■ **DATA SEGMENT**
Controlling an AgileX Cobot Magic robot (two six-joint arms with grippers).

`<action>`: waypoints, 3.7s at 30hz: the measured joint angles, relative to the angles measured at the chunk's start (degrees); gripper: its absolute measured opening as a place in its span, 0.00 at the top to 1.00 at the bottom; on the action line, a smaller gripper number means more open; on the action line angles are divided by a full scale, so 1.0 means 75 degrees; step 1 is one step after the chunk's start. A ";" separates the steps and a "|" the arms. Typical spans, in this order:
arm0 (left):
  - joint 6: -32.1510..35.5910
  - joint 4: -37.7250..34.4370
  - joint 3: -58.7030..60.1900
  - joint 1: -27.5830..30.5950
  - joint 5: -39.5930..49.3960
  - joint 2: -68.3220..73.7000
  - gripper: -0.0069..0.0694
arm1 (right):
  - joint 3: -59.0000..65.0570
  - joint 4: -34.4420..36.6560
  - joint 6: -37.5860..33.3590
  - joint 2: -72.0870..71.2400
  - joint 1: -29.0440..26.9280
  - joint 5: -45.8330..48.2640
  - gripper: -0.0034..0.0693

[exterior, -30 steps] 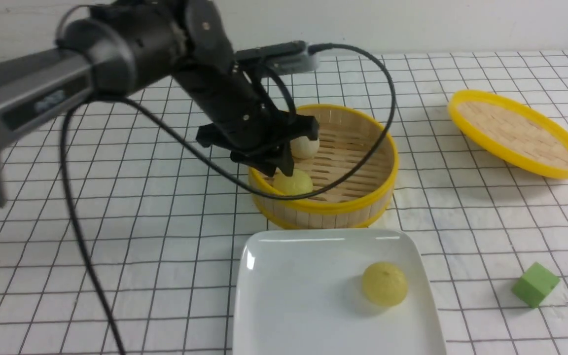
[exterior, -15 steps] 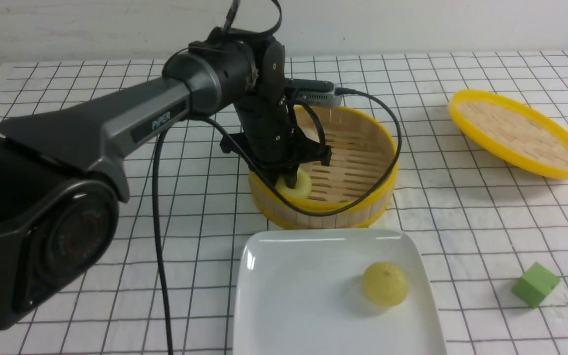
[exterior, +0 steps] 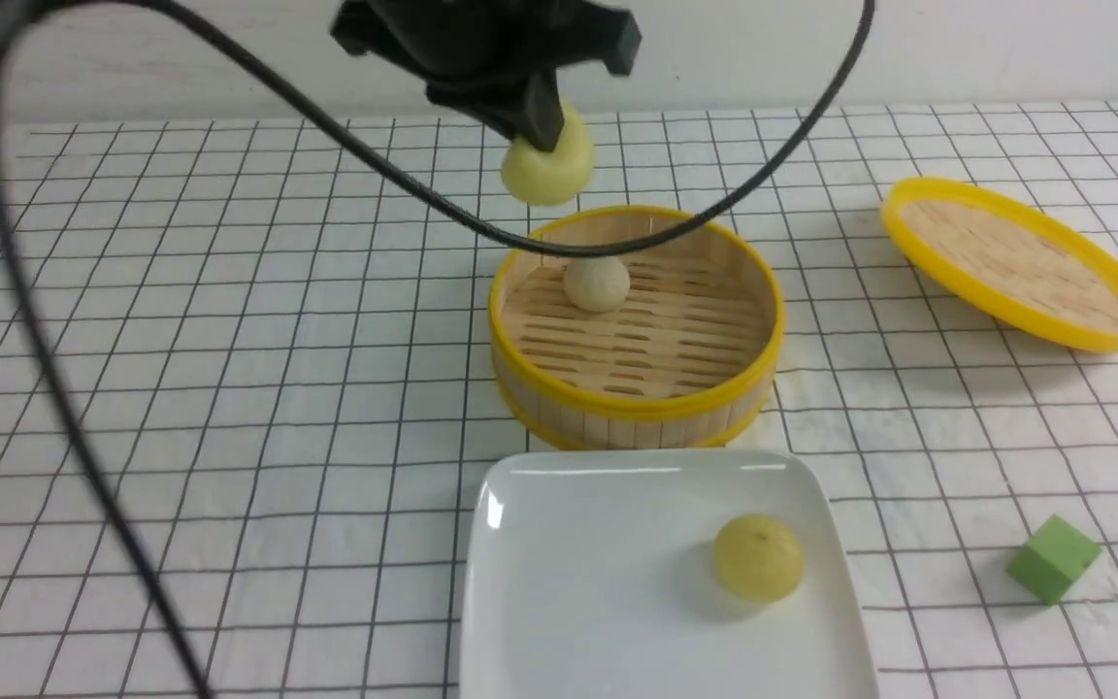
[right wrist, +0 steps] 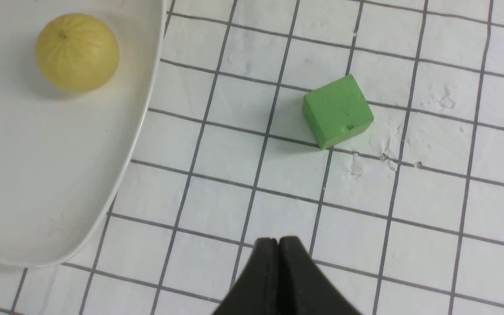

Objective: Put the steamed buns into the plate on the white-black tablecloth.
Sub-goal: 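Carry the bun from the bamboo steamer to the plate with the left gripper, then reach into the bamboo steamer and grasp a bun with the left gripper, then carry the bun from the bamboo steamer to the plate with the left gripper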

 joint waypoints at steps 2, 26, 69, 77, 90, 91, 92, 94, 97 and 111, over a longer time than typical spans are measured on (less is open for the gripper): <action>0.0032 -0.0204 0.0400 -0.0016 0.0019 -0.0298 0.88 | 0.0000 0.0000 0.0000 0.0000 0.0000 0.0000 0.95; -0.1269 -0.0692 0.5200 -0.1181 -0.3720 0.0483 0.25 | 0.0000 0.0000 -0.0007 -0.0002 0.0000 -0.0048 0.91; -0.1889 0.1060 -0.2445 -0.0007 -0.1069 0.4456 0.87 | 0.0000 0.0000 -0.0007 -0.0008 0.0000 -0.0271 0.85; -0.1142 0.1284 -0.1692 -0.0171 -0.0020 0.1443 0.87 | 0.0005 0.0003 -0.0007 -0.0008 0.0000 -0.0272 0.84; -0.1112 0.0202 0.5607 -0.2186 -0.1924 -0.0870 0.87 | 0.0027 0.0009 -0.0007 -0.0008 -0.0029 -0.0272 0.84; -0.1116 0.0114 0.5794 -0.2359 -0.2313 -0.0839 0.87 | 0.0027 0.0009 -0.0007 -0.0008 -0.0036 -0.0272 0.84; -0.1116 0.0044 0.5974 -0.2585 -0.2810 -0.0772 0.87 | 0.0027 0.0009 -0.0007 -0.0008 -0.0035 -0.0272 0.84; -0.1116 0.0028 0.6056 -0.2831 -0.3365 -0.0611 0.86 | 0.0027 0.0030 -0.0007 -0.0008 -0.0035 -0.0272 0.83; -0.1179 0.0028 0.6089 -0.2993 -0.4050 -0.0246 0.84 | 0.0027 0.0196 -0.0016 -0.0047 -0.0035 -0.0272 0.83; -0.1713 0.0235 0.5919 -0.3026 -0.4403 0.0534 0.40 | -0.0322 0.0090 0.0077 -0.3360 -0.0035 0.1577 0.97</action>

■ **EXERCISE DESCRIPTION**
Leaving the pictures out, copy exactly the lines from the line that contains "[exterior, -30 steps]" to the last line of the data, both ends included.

■ **EXERCISE OUTPUT**
[exterior, -30 steps] 
[exterior, -15 steps] 
[exterior, +0 steps] 
[right wrist, +0 steps] 

Objective: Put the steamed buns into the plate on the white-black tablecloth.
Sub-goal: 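Carry the bun from the bamboo steamer to the plate with the left gripper, then reach into the bamboo steamer and grasp a bun with the left gripper, then carry the bun from the bamboo steamer to the plate with the left gripper
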
 joint waypoints at steps 2, 26, 69, 77, 90, 91, 92, 94, 97 and 111, over a longer time than typical spans are measured on (less is open for the gripper): <action>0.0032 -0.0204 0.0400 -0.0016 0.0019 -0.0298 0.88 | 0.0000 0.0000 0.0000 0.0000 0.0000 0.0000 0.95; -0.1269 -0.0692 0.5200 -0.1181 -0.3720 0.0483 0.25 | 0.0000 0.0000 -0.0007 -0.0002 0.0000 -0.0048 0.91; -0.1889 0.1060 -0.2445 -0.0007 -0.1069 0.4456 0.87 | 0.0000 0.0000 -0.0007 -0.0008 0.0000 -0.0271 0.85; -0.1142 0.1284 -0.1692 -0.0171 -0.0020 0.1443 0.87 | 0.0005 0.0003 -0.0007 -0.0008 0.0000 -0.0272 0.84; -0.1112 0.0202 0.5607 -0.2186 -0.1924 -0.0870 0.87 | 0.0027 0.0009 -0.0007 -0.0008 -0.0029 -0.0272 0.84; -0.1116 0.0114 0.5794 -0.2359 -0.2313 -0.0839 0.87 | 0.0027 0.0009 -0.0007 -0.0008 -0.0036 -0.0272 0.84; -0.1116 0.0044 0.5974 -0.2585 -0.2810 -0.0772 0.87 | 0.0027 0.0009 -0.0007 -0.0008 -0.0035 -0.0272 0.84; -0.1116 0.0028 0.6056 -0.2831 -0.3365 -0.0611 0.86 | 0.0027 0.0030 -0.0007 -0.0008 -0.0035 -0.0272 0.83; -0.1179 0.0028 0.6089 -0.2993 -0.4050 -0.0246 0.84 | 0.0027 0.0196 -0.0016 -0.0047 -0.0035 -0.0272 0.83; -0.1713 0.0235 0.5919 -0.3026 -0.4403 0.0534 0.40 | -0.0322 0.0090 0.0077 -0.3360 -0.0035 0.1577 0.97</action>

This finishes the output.